Opinión

Sin Mbappé, Vinicius reclama todos los focos

Sin Mbappé no hay nadie que discuta al brasileño. Se siente capitán general. Va en su carácter. Reclama todos los focos y rara vez decepciona.

Vinicius le hace una bicicleta a Dedic en la segunda parte del partido del miércoles en el Bernabéu.
Angel Martinez
Santiago Segurola
Colaborador de Diario AS
Actualizado a

El Madrid ya está donde se suponía, a costa de jugar una eliminatoria tensa, desagradable por la ofensa de Prestianni a Vinicius en el primer partido, de nervios y juego desigual en la vuelta. La gestionó el Madrid con muchas dificultades y la hinchada conteniendo la respiración. No es la primera vez, ni la última. Sus numerosos éxitos en la Copa de Europa se han producido muchas veces después de sortear situaciones dramáticas y flojas actuaciones.
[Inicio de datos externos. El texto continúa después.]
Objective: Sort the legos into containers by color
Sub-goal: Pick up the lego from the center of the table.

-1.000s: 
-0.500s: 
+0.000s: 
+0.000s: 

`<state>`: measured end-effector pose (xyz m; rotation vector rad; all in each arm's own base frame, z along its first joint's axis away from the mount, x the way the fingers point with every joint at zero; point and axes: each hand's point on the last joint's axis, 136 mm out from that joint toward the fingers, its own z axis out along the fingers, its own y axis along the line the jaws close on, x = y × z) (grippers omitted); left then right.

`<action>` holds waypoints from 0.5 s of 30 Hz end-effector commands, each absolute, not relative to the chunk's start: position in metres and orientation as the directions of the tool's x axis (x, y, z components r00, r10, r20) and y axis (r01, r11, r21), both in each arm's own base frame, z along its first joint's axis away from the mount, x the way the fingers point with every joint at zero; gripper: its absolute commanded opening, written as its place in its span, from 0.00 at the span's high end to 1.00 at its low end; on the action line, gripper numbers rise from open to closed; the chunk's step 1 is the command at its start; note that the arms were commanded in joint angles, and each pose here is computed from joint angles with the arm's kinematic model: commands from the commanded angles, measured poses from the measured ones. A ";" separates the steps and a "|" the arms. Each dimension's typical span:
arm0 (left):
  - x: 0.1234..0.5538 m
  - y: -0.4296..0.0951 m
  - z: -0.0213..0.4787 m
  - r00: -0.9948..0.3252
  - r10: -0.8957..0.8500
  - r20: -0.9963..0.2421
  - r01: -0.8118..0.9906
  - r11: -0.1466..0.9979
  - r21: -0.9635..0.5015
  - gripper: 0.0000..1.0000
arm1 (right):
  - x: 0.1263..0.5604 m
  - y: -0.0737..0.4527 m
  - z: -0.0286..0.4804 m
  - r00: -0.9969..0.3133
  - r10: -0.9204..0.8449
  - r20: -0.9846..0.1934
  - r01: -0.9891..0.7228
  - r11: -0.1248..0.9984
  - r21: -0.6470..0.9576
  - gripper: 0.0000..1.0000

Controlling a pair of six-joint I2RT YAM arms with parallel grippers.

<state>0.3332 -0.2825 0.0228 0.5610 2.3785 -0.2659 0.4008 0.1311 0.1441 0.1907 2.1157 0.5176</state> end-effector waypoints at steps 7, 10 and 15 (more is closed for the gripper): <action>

Vinicius es joven, 25 años, pero sabe latín en estos casos. De nuevo marcó el gol decisivo, el que alivió al madridismo y colocó al equipo en los octavos de final.

El Benfica jugó sin su entrenador en el banco. Mourinho se borró del mapa en Lisboa con una protesta estentórea que al árbitro no le quedó otro remedio que atender. Se estrelló después en las declaraciones, que le conducían inevitablemente al rechazo mayoritario del Bernabéu, así que hizo mutis y se instaló en el autobús del Benfica para ver el partido, tableta en mano.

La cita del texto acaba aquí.